# A student saluting to Personality Cafe. -(INFJ)



## Raphaelite (Jun 16, 2012)

Hello...

I am a female student from the United Kingdom.

As from what is stated in the title, I am a *INFJ*. 

I have been lurking on Personality-Cafe for the past four hours, far engrossed and have now finally decided to join. 


Thank you all. roud:


----------



## Mr. CafeBot (Jun 13, 2009)

*You are hearing a robotic sounding voice coming towards you*



Greetings Raphaelite and welcome to PersonalityCafe!! My name is Mr. CafeBot. I am here to personally greet you and thank you for joining our humble little forum. No matter your type, you will surely experience a wonderful time with the members of this forum. We cater to all personality types so you will never feel alone or weird. Truth is this forum is full of weirdos!! Pleazeee hel.... *Ahem*I mean we have the nicest people you will ever meet. 

If you need basic forum information our newbie guide link is here...
http://personalitycafe.com/intro/2319-friendly-guide-newbies.html


To keep the forum entertaining and safe, our forum rules link is here...
http://personalitycafe.com/announcements/540-personality-cafe-forum-rules.html


If you need any help or have any suggestions, please let us know here...
http://personalitycafe.com/support-suggestions/

We will always be glad to help you!

Also don't forget to watch my music video...
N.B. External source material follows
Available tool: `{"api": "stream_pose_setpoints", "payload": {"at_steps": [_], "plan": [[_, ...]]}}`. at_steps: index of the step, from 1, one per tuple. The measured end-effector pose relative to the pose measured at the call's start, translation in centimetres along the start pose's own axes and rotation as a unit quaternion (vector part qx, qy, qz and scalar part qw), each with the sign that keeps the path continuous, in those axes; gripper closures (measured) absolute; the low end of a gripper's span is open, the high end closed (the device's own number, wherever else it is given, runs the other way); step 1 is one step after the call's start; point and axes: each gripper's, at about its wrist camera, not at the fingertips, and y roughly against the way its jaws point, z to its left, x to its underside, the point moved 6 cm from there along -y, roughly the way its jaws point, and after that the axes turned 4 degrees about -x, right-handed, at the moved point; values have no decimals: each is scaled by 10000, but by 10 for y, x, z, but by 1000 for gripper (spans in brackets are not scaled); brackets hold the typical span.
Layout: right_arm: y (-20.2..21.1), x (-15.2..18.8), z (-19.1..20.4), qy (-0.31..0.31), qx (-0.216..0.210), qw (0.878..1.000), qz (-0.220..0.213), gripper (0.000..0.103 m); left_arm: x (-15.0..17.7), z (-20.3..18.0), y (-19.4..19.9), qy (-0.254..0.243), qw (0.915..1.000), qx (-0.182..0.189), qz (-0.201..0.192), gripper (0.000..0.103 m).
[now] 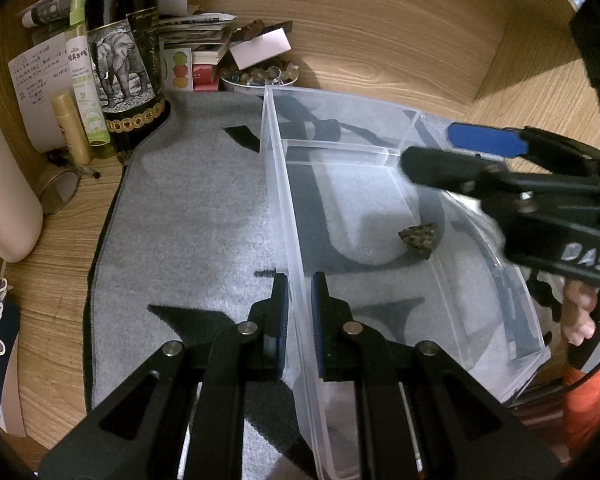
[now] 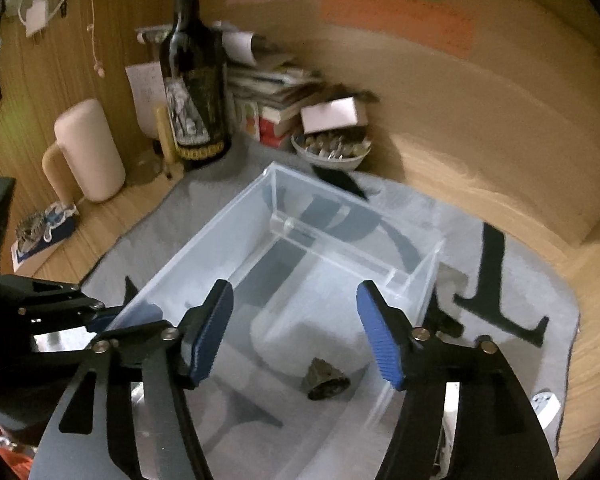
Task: Organize rigid objects
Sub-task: 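Carry the dark cone into the clear box and open the right tool, then grasp the white massager by its head with the right tool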
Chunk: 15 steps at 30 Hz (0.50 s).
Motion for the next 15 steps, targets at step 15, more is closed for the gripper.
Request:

Again, welcome to our forum Raphaelite. We hope that your experience with us is tremendously benevolent!

P.S. Meet my family

My Wife - http://personalitycafe.com/members/mrs-cafebot.html
My Daughter - http://personalitycafe.com/members/jenny.html
My Dog - http://personalitycafe.com/members/dog.html


----------



## Emerson (Mar 13, 2011)

Welcome to PerC. Hope you enjoy your time here. You're a student? What do you study? (I'm a philosophy student at Keele for example)


----------



## Raphaelite (Jun 16, 2012)

Emerson said:


> Welcome to PerC. Hope you enjoy your time here. You're a student? What do you study? (I'm a philosophy student at Keele for example)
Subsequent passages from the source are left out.